In the event, the government agreed to pay Khadr $10.5 million as a settlement of the case, in June of 2017. This was to have been kept secret from the public, but a civil servant in one of six government departments who had knowledge of the situation, leaked the information to the press. Which caused a backlash, also undisclosed to the public, where the Privy Council Office that answers to the Prime Minister's Office was instructed to discover who the informant was so he or she could be penalized. For two months following the public disclosure of the settlement enraging Canadians, an intensive investigation was carried out to punish the leaker.

A third instance of Justin Trudeau's rage at being publicly embarrassed when another leak had revealed to the public that "a federal insider" had given to the press classified information, embroiled the second in command of the Canadian Armed Forces, Admiral Mark Norman who was relieved of his position and eventually charged with disclosing information the government shielded from the public with respect to two shipyards contesting the conversion of a supply ship for the Canadian Navy. In fact, a public servant had indeed released the information but that didn't stop the vendetta against Admiral Norman.

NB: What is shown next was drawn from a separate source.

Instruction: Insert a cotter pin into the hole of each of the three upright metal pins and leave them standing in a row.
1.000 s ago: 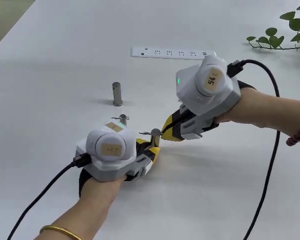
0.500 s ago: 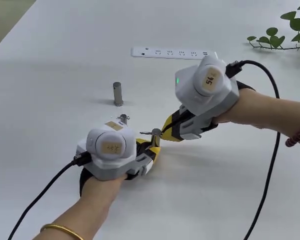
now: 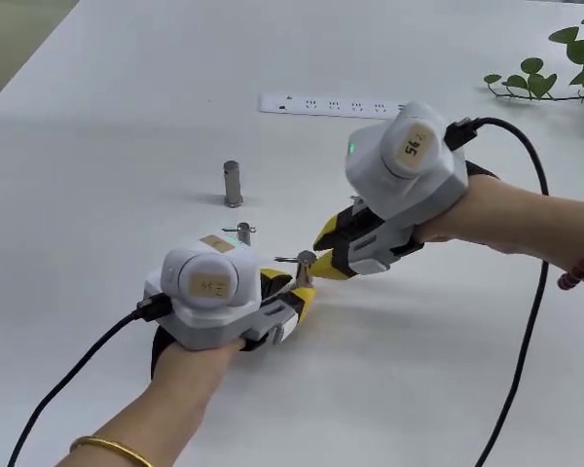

Whose trial is ongoing, and whose lawyers have been blind-sided at every turn by a government refusing to hand over data, emails, correspondence and even the Admiral's own files and computer to enable his defence team to properly defend their client at trial. Justin Trudeau, long before charges were actually laid, in the interim of a year where Admiral Norman was left dangling, had stated publicly that the case would go to trial; his need to vindictively punish those he believed had 'betrayed' him, causing him public discomfiture overruling the decency of honest self-examination.
"The government today attempted to lay blame elsewhere for their decision to conclude a secret deal with Omar Khadr."
"The decision to enter into this deal is theirs, and theirs alone, and it is simply wrong. Canadians deserve better than this."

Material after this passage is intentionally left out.